Annual industrial output growth fell back from 7.6% in March to 6.5% in April, while producer price inflation moderated from 7.6% to 6.4%. The product of industrial output and producer prices is a rough guide to nominal GDP, annual growth of which is likely to have peaked in the first quarter of 2017 – see first chart.
A topping out of nominal GDP growth in the first half of 2017 had been suggested by slower monetary expansion in late 2016. Annual growth of the preferred narrow and broad money measures here peaked in August and November 2016 respectively – second chart*.
The money growth measures eased further in April but have retraced less than one-third of their rise over 2015-16. The monetary backdrop, therefore, remains considerably more expansionary than in late 2014 / early 2015.

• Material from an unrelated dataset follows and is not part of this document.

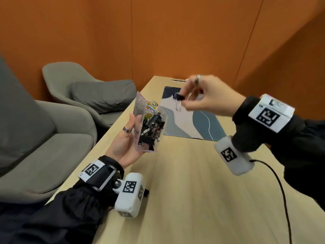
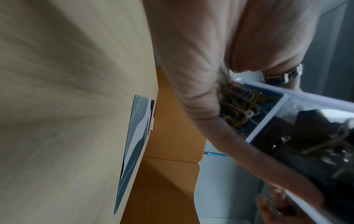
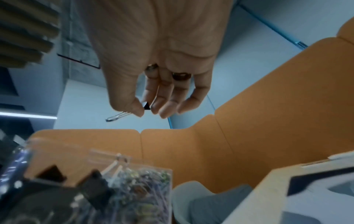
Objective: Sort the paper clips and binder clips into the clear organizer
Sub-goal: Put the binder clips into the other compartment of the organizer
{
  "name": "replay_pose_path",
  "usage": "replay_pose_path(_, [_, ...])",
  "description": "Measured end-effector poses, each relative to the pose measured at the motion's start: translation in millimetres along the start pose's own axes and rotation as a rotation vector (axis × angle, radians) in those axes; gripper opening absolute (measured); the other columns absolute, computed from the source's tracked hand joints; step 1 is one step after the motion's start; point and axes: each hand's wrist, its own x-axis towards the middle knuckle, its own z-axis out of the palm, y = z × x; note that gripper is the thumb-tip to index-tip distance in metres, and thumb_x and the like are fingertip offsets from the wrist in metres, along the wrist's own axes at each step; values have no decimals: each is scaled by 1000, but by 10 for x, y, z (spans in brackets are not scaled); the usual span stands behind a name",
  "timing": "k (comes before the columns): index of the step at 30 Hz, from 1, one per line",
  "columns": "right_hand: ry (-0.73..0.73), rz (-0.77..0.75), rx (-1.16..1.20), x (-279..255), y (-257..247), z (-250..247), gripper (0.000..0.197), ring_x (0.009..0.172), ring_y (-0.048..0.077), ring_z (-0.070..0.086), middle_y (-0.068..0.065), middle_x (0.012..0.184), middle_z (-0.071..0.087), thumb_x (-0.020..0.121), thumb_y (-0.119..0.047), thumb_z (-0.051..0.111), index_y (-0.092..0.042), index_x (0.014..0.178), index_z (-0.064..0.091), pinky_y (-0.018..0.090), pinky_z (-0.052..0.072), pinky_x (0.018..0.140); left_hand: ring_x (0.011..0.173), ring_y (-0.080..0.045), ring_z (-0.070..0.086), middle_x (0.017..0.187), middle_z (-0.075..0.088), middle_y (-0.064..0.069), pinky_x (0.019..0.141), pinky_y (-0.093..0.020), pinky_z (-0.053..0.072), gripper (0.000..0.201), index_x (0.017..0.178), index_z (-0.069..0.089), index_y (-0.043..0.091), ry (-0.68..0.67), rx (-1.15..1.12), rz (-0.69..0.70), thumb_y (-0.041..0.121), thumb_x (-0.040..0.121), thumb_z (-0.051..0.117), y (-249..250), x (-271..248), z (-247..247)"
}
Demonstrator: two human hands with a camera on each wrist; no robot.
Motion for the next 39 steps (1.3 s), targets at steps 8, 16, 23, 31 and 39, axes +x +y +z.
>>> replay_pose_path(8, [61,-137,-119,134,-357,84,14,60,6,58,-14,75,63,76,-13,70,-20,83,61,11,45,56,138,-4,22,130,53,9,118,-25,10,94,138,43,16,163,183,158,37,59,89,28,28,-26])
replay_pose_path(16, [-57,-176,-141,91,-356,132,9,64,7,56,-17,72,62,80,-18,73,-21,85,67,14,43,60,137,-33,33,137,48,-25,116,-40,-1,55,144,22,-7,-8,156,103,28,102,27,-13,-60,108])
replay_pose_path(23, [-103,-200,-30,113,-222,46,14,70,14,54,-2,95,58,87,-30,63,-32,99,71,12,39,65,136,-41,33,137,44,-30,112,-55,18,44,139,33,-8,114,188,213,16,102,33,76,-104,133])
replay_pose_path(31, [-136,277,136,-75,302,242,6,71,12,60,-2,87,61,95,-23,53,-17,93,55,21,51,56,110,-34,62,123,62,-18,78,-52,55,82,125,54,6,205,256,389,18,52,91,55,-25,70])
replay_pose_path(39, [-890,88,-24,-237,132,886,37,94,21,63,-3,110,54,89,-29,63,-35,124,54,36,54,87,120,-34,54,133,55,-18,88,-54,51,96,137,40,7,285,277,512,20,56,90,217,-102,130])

The third chart shows six-month growth rates of industrial output, real narrow money and real total social financing (real = deflated by consumer prices). Real narrow money growth has fallen significantly since August 2016 but remains above its average since 2010. Real financing growth, meanwhile, has only recently edged lower.

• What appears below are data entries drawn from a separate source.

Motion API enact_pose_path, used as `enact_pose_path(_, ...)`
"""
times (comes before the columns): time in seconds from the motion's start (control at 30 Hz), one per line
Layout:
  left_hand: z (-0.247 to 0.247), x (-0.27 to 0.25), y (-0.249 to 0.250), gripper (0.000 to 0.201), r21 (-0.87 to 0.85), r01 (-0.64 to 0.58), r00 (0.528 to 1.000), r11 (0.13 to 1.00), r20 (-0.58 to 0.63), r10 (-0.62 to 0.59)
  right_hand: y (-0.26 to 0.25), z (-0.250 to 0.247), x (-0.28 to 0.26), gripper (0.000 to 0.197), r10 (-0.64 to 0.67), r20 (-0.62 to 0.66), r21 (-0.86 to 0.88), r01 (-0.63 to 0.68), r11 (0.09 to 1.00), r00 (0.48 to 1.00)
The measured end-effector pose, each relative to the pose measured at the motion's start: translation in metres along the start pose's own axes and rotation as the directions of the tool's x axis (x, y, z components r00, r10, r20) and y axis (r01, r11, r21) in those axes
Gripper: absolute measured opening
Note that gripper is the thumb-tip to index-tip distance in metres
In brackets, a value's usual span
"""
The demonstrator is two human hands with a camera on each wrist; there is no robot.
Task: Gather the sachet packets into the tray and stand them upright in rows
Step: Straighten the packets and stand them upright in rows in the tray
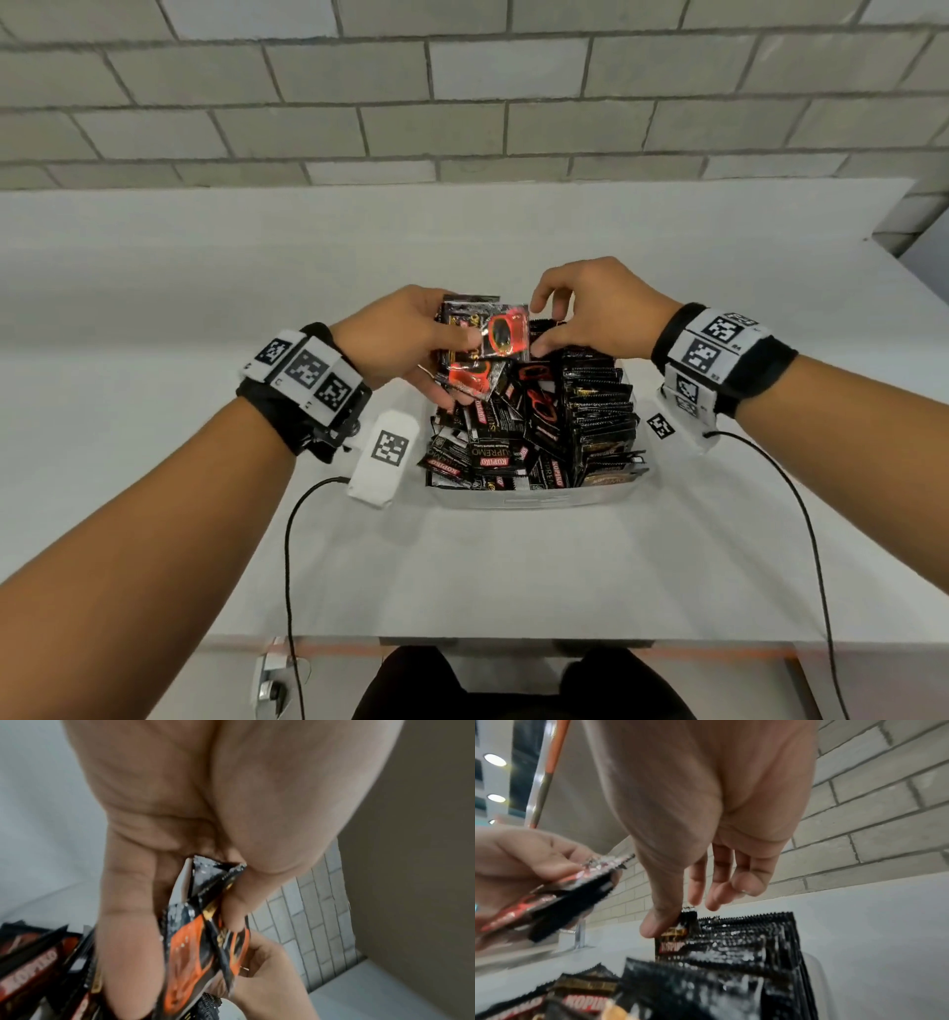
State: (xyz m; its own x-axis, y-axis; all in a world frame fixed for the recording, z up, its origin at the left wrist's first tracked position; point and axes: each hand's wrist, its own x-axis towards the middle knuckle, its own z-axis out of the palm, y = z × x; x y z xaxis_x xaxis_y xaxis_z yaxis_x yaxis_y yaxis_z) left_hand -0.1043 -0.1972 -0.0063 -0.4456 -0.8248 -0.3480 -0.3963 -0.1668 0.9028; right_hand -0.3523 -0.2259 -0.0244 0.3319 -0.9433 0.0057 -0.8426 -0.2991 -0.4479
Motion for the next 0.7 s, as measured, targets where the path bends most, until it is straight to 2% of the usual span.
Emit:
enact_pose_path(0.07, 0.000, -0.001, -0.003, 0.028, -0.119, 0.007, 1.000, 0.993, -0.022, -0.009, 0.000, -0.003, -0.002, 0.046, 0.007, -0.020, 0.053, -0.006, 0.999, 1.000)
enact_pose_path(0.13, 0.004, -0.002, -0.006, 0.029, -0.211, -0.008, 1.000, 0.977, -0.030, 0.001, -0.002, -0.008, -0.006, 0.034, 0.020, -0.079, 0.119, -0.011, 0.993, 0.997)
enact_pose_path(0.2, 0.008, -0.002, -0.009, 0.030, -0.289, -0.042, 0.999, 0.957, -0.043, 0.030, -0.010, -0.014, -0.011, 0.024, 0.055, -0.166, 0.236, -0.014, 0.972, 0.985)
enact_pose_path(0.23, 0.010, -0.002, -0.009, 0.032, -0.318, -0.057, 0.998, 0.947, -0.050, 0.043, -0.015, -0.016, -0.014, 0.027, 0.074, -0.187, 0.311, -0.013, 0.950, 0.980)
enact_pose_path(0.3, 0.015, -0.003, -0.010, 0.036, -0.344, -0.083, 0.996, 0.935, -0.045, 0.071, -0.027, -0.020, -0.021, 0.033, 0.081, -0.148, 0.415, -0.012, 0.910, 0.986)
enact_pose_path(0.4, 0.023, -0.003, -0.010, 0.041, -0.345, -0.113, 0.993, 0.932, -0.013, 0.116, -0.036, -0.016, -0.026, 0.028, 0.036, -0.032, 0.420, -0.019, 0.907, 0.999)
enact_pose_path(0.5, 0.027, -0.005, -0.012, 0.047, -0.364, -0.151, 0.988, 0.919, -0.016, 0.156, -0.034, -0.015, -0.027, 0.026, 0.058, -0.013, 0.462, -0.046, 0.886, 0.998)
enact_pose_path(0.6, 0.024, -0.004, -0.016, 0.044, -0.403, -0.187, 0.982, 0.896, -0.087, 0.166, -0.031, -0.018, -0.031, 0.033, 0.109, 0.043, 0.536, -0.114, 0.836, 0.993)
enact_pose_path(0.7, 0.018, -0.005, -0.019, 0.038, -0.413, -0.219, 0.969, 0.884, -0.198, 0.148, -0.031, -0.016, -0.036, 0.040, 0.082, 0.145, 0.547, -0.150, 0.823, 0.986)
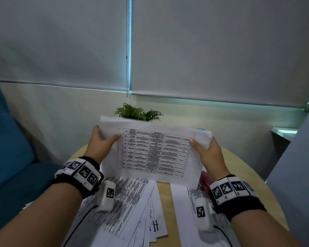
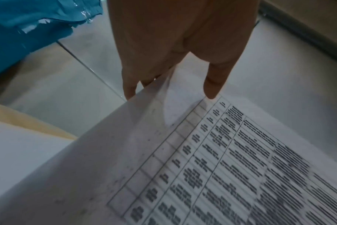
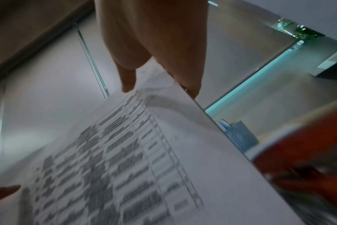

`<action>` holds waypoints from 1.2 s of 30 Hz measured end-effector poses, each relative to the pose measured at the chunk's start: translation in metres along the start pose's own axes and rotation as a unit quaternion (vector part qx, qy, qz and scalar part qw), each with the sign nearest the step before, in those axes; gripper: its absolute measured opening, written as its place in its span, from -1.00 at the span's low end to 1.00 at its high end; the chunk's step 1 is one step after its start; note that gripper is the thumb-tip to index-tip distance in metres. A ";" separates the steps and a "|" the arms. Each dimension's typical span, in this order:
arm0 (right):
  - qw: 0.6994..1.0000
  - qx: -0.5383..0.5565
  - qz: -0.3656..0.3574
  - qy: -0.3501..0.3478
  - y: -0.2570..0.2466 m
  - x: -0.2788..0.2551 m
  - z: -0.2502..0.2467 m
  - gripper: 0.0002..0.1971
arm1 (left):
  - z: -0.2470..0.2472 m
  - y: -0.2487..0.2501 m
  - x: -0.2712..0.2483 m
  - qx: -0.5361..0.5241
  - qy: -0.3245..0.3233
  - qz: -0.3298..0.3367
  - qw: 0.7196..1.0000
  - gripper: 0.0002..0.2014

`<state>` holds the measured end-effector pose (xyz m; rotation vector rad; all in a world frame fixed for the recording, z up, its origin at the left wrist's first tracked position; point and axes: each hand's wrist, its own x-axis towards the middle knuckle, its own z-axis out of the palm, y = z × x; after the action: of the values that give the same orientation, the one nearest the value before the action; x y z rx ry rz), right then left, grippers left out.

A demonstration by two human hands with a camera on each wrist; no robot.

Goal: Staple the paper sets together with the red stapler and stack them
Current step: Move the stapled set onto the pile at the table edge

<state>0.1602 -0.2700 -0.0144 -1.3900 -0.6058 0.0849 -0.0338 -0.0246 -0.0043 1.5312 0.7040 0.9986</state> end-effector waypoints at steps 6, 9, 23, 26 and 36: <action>0.998 -0.049 0.036 0.021 0.026 -0.001 0.006 -0.66 | 0.007 -0.021 -0.003 0.076 0.009 -0.004 0.997 -0.77; 0.997 -0.070 0.031 0.016 0.028 -0.001 0.008 -0.65 | 0.007 -0.023 -0.002 0.083 0.005 -0.019 0.996 -0.77; 0.979 -0.131 0.104 -0.116 0.045 -0.011 0.004 -0.74 | 0.008 -0.006 0.003 0.508 -0.016 0.049 0.860 -0.20; 0.968 -0.175 0.097 -0.154 0.043 -0.017 0.012 -0.72 | 0.042 -0.001 -0.010 0.505 -0.113 0.231 0.824 -0.38; 0.957 -0.184 0.102 -0.201 0.030 -0.017 0.008 -0.62 | 0.108 -0.016 -0.026 0.418 -0.290 0.217 0.833 -0.78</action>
<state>0.1507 -0.2633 -0.0477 -1.8145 -0.8427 0.4502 0.0510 -0.0946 -0.0277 2.7048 0.3464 0.4525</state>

Investors are concerned that a recent policy-driven tightening of money market conditions, reflected in significantly higher interest rates, will cause the economy to slow sharply over the summer. This change, however, will take several months to feed through to money growth, which typically leads activity by six to 12 months, suggesting that the negative impact will be delayed until late 2017. The PBoC, moreover, may act to temper the recent squeeze.

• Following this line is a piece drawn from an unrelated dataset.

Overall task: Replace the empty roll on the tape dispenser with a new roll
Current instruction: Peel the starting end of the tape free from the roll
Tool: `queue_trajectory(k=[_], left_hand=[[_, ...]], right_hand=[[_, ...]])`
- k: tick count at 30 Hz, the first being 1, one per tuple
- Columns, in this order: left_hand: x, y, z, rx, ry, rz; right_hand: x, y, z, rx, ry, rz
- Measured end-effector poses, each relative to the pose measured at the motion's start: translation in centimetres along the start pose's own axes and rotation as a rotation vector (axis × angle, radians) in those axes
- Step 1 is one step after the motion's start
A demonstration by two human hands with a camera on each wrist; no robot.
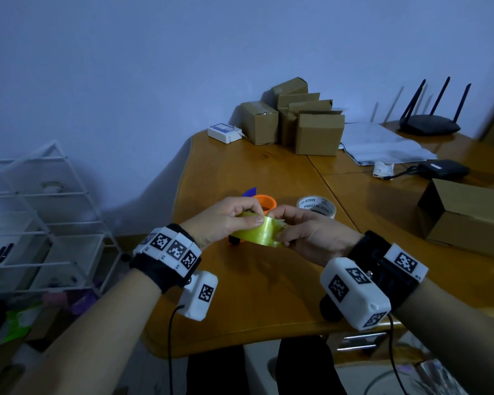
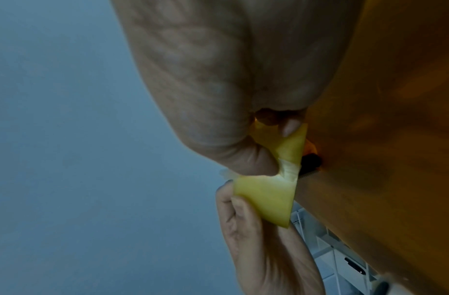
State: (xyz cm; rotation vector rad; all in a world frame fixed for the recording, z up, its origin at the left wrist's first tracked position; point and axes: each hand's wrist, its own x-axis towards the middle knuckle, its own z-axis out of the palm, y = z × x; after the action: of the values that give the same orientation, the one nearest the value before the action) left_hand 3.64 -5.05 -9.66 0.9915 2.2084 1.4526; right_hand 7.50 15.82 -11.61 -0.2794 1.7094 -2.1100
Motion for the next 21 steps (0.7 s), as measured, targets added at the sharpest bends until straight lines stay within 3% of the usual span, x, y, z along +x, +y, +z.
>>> queue_trajectory(k=[14, 18, 21], left_hand=[[0.13, 0.1, 0.1, 0.012, -0.052, -0.003], [0.6, 0.2, 0.31, 0.007, -0.021, -0.003], [0.56, -0.12, 0.22, -0.036, 0.006, -0.008]], right_hand=[[0.23, 0.23, 0.06, -0.03, 0.055, 0.015], [0.37, 0.39, -0.04, -0.052, 0.091, 0.001], [0.11, 0.45, -0.19, -0.023, 0.037, 0.007]])
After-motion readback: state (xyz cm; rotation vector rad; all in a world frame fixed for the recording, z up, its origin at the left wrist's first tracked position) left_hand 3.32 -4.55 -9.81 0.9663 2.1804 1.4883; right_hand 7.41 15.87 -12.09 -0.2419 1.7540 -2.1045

Interest rates on bank lending edged up in the first quarter but remained well down from 2014-15, according to just-released PBoC data – fourth chart.
Annual growth of private fixed asset investment in value terms fell to a four-month low in April but weakness is likely to prove temporary, with strong growth of profits and enterprise bank deposits continuing to give a positive signal – fifth chart.
*Narrow money = “true” M1 = official M1 plus household demand / temporary deposits (relevant for assessing consumer spending prospects). Broad money = M2 minus financial sector deposits (volatile and unrelated to economic prospects).